[REQUIRED WORK]
Please repeat, exactly and without pictures, the lines of the entries below that run from the one containing "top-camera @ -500" through the one containing "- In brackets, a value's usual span".

[RECORDS TO PROCESS]
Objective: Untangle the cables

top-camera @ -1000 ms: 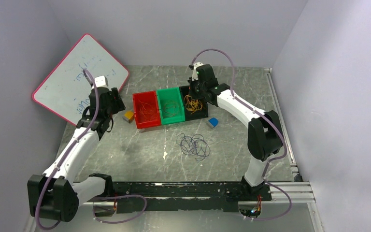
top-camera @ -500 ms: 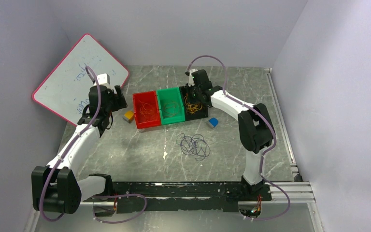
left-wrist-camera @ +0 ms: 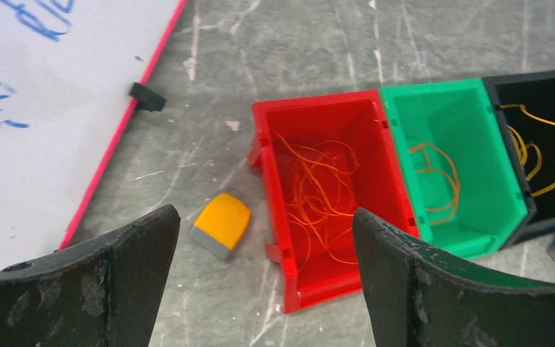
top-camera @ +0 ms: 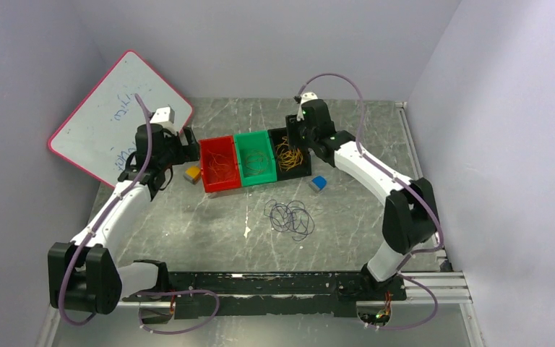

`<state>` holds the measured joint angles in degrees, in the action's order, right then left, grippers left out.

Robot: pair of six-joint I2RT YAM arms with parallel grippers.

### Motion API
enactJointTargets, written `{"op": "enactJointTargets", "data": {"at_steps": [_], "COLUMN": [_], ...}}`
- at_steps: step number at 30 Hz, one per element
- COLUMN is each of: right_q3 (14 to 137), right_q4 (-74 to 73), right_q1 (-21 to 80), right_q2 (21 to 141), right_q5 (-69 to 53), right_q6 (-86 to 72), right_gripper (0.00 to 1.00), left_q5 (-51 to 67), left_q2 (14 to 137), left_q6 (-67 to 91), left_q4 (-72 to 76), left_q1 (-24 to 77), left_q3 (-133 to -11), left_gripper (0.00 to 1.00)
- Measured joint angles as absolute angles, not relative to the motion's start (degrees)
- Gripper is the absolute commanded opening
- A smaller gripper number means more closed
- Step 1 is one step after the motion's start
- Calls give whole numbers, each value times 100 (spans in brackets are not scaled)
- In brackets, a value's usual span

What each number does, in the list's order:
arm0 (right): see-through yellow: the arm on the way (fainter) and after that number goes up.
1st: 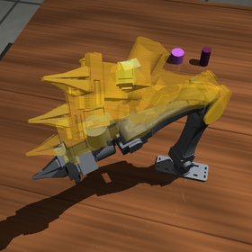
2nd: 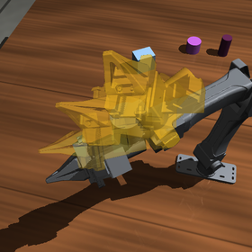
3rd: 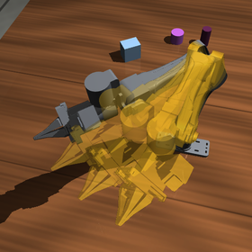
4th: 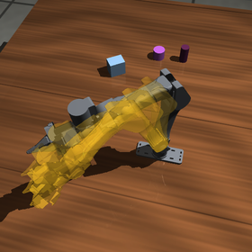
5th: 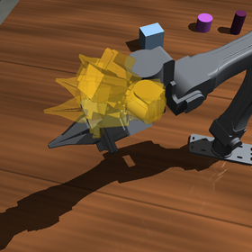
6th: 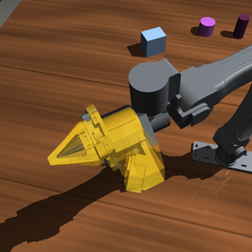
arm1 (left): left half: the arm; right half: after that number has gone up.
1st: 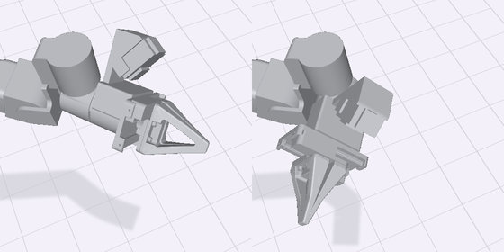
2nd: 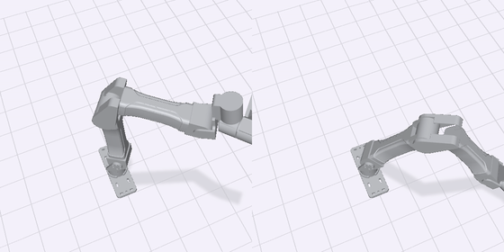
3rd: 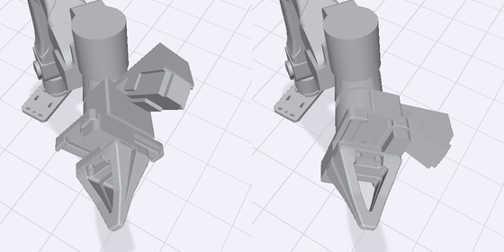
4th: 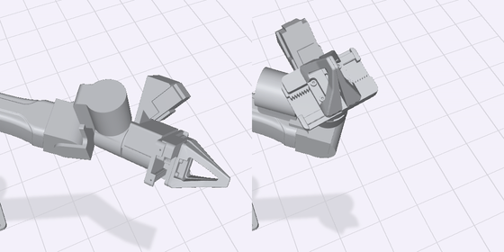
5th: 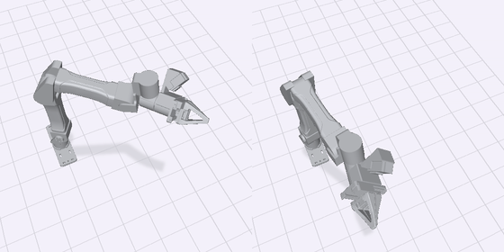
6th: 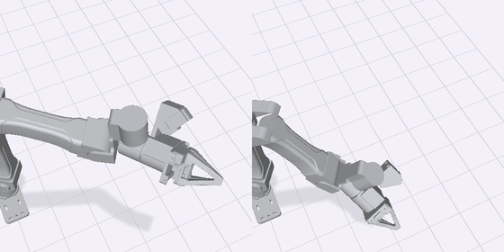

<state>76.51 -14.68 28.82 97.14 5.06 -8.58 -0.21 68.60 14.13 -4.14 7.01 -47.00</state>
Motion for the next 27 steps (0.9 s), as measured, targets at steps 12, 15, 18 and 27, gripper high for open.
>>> {"op": "enactJointTargets", "data": {"at_steps": [12, 15, 18, 27], "right_q3": [6573, 6246, 5865, 4810], "right_q4": [-1623, -1671, -1693, -1702], "right_q1": [2882, 2882, 2882, 2877], "right_q2": [8521, 8121, 7572, 6132], "right_q5": [563, 567, 628, 910], "right_q6": [-972, -1070, -1288, -1992], "right_gripper": [45, 45, 45, 45], "left_q5": [95, 123, 115, -97], "left_q2": [7599, 8180, 8766, 10193], "left_q6": [1374, 1411, 1575, 2281], "left_q4": [-1007, -1105, -1249, -1844], "left_q1": [2014, 2364, 2683, 3284], "left_q3": [-6001, -6580, -7032, -7863], "left_gripper": [83, 77, 69, 60]}}
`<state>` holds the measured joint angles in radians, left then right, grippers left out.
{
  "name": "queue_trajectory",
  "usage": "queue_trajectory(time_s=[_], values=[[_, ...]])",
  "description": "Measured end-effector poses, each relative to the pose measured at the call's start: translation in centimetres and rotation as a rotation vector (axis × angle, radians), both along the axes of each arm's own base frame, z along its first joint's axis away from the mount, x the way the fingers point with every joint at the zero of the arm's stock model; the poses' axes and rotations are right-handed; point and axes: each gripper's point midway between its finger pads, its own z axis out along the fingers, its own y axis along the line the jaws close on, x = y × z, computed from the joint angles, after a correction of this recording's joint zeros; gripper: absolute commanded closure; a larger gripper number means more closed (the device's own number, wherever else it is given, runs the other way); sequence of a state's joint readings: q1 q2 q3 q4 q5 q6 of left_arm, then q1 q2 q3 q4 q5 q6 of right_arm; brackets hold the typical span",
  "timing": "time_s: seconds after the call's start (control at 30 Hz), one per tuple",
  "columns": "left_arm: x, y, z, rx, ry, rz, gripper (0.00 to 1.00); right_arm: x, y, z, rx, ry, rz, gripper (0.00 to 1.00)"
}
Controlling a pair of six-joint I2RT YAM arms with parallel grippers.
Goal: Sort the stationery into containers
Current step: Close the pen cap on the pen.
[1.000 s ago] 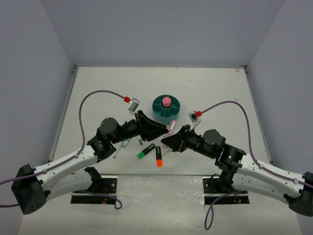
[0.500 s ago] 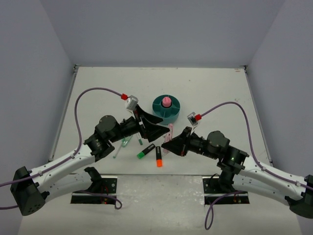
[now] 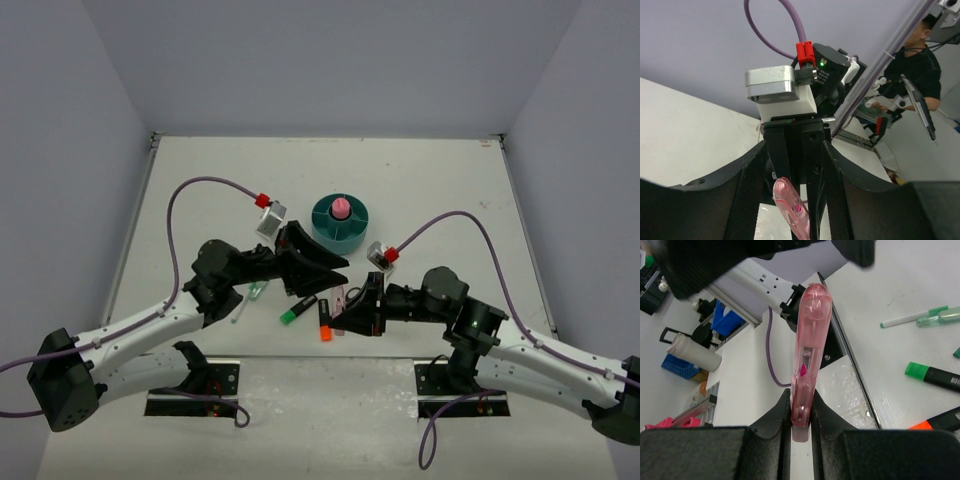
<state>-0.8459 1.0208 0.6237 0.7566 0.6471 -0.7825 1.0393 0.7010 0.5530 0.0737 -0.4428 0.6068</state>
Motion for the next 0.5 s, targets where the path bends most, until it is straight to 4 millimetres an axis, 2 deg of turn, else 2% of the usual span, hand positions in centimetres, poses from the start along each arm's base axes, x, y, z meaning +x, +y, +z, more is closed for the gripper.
queue_trajectory(time_s=[0.1,0.27,0.37,0.5], values=[[-0.4,-0.4,-0.7,0.013,0.012,-0.046,0.60,-0.3,0.0,0.5,0.007,-0.018,0.021,1.00],[-1.0,-0.4,-1.5,0.026,0.026,-0.087,0.84,-0.2,0.1,1.8,0.023,-0.049,0.027,1.00],[-1.5,-0.3,-1.2,0.016,0.023,-0.112,0.97,0.0,0.1,1.5,0.005,-0.052,0.020,1.00],[-2.0,-0.3,-1.4,0.014,0.025,-0.130,1.00,0.4,0.1,1.7,-0.012,-0.054,-0.003,1.00]])
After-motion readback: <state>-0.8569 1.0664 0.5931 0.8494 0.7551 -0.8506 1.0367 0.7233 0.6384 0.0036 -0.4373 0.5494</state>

[SOLUTION FOR THIS EXERCISE]
top-camera @ -500 ms: 
left-wrist-camera @ +0 ms: 
top-camera @ +0 ms: 

`<state>` holds the measured joint angles in degrees, in the action's order, right then left, grippers left out.

Robot: pair of six-joint I2RT YAM arms with parallel grippers.

### Motion API
enactJointTargets, written `{"op": "enactJointTargets", "data": {"at_steps": [_], "COLUMN": [_], ...}}`
- at_steps: step number at 30 Hz, one per element
- COLUMN is each of: right_q3 (14 to 137), right_q4 (-74 to 73), right_q1 (-21 to 80), right_q2 (21 to 141), right_q5 (-69 to 53), right_q6 (-86 to 72), right_gripper (0.00 to 1.00), left_q5 (-51 to 67), left_q2 (14 to 137), left_q6 (-67 to 91), left_q4 (-72 to 76), left_q1 (-24 to 77), left_q3 (-133 to -11), left_gripper (0.00 to 1.00)
- Measured joint angles as absolute angles, not relative to the motion's start (degrees)
- Gripper is the absolute commanded opening
- A smaller gripper number means more closed
- Step 1 is one step after the motion's start
- Calls give whole numbers, each value times 100 (spans in brackets are not scaled)
- In brackets, a value's usual span

That brings the answer to completion.